[Start of section]
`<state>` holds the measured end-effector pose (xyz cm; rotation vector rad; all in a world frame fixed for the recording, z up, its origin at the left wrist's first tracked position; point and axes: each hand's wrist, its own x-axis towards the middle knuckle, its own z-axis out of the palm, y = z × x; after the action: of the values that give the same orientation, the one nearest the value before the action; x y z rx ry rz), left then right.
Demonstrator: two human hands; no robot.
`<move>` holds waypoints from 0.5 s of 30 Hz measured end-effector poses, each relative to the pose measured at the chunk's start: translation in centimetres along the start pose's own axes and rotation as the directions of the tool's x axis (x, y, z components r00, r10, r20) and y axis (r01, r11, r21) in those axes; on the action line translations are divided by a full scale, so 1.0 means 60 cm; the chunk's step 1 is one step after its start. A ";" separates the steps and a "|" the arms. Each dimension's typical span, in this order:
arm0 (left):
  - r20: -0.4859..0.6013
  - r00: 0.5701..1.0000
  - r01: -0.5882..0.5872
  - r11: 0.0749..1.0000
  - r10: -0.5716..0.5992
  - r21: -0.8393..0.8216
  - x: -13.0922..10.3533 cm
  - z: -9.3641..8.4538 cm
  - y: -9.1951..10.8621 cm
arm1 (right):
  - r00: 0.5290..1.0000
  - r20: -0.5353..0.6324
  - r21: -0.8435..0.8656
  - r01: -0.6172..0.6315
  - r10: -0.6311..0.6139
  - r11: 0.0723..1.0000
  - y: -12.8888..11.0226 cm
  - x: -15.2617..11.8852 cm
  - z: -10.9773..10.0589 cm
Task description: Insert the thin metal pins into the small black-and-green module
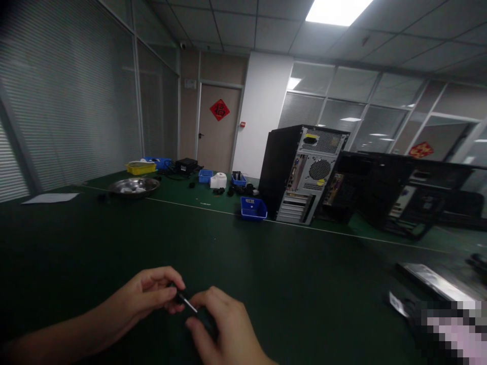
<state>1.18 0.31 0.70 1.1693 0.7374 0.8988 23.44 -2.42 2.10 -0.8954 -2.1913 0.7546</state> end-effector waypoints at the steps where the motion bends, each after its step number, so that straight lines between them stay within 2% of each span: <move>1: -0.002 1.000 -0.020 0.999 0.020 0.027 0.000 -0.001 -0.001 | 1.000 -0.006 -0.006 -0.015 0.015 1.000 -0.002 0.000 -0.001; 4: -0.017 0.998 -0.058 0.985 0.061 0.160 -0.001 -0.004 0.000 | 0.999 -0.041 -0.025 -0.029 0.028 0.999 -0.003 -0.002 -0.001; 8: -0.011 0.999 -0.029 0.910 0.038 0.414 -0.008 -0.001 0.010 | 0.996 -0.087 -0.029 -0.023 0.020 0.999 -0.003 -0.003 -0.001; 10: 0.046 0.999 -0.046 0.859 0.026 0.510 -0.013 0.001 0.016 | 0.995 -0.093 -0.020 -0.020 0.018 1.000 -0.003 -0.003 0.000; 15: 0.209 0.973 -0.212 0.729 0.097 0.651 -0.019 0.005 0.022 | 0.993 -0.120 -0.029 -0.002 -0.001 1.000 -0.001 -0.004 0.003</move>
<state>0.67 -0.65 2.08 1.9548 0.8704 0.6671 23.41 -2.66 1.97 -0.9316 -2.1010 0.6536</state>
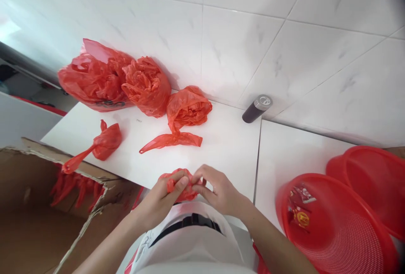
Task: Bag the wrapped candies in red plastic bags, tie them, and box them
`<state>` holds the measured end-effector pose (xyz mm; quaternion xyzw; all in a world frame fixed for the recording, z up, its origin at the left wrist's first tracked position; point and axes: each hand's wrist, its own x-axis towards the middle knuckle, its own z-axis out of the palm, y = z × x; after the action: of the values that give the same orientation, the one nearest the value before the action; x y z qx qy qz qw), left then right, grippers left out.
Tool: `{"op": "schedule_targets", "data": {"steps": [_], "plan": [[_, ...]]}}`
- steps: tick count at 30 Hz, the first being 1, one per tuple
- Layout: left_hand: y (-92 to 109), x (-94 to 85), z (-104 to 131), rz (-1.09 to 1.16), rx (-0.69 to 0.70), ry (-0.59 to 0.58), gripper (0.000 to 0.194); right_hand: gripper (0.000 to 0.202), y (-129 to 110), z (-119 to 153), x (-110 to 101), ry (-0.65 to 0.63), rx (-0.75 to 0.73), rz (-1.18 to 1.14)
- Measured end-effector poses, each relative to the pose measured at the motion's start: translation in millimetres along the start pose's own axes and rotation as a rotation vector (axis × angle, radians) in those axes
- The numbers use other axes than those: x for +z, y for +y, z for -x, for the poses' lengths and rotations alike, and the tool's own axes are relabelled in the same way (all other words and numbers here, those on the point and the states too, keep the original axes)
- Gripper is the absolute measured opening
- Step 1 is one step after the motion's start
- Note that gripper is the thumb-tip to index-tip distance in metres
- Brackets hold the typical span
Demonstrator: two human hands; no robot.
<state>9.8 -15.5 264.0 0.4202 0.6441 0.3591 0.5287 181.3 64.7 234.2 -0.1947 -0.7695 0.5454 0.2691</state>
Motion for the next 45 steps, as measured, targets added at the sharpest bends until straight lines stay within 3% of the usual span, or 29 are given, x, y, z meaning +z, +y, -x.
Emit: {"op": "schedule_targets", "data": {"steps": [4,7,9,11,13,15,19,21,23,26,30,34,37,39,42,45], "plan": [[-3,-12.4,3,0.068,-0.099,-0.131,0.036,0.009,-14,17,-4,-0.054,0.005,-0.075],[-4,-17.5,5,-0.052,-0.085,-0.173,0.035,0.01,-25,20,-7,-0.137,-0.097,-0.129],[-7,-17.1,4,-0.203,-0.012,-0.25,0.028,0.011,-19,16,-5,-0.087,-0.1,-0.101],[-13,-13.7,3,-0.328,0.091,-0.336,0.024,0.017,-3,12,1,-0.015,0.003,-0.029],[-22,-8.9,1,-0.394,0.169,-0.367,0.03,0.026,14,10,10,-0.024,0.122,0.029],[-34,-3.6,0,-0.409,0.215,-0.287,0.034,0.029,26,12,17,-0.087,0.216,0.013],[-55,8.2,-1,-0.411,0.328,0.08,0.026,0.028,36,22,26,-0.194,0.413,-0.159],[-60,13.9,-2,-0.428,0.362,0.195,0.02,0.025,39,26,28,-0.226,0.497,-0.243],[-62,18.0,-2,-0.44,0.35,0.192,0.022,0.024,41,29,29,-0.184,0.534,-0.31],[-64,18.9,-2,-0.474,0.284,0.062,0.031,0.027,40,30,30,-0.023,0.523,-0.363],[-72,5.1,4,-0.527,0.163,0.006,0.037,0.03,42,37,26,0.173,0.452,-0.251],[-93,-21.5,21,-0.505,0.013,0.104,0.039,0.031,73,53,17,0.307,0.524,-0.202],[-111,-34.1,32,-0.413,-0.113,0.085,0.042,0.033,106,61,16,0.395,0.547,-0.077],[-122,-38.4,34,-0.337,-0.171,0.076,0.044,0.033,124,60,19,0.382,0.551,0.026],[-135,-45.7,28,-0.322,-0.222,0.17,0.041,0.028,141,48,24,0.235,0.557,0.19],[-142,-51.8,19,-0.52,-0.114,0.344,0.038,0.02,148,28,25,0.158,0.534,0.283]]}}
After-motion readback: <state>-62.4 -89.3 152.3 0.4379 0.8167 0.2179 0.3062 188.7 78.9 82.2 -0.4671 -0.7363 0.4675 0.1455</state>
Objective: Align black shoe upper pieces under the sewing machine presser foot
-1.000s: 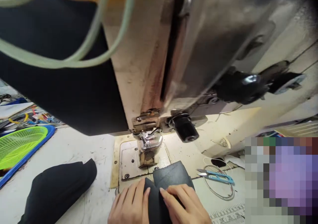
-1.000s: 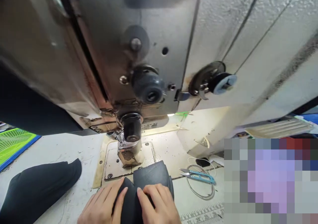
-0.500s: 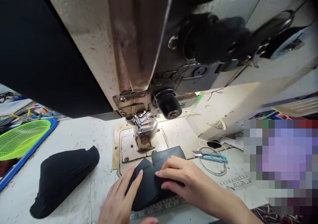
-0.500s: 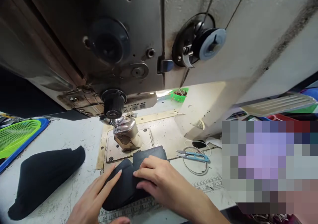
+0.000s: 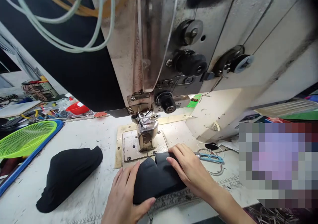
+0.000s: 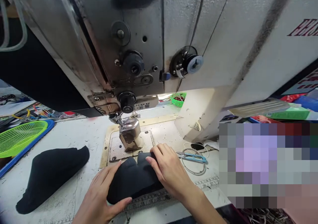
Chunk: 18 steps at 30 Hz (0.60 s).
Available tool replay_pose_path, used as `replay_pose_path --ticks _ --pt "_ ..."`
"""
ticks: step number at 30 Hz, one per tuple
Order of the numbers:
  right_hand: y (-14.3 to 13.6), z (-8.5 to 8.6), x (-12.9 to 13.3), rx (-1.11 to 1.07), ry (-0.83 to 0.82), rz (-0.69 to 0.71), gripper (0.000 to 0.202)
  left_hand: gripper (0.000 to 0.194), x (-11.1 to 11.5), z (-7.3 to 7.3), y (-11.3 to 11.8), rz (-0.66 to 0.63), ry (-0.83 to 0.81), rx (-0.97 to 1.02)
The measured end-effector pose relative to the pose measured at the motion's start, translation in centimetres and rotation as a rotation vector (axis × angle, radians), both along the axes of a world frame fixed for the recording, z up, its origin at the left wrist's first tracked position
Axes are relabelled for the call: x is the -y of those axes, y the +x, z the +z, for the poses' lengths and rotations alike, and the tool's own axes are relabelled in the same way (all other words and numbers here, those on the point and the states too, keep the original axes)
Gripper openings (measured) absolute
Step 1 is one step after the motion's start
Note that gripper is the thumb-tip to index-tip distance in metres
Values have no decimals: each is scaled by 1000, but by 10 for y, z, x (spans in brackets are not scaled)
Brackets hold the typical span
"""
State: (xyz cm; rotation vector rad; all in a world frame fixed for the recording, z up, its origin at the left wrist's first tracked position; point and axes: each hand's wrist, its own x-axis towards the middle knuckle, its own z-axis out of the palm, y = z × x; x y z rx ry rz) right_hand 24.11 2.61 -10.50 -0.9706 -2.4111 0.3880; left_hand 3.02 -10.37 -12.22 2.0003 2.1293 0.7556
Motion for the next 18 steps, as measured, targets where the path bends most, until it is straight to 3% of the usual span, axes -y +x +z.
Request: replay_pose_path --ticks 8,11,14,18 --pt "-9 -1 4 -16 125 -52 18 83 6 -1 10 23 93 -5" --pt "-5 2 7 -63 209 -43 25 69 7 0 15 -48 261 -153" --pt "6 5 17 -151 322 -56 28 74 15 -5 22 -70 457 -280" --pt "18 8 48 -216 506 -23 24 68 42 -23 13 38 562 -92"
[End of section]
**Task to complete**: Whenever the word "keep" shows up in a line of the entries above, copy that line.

**Task response**:
- The numbers use other axes than those: x for +z, y for +y, z for -x, for the poses' lengths and rotations alike, and the tool's own axes are relabelled in the same way (all other words and numbers here, those on the point and the states too, keep the original axes)
Axes are relabelled for the call: x is the -y of those axes, y the +x, z the +z, for the poses' lengths and rotations alike, and the tool's own axes are relabelled in the same way (all other words and numbers here, those on the point and the states too, keep the original axes)

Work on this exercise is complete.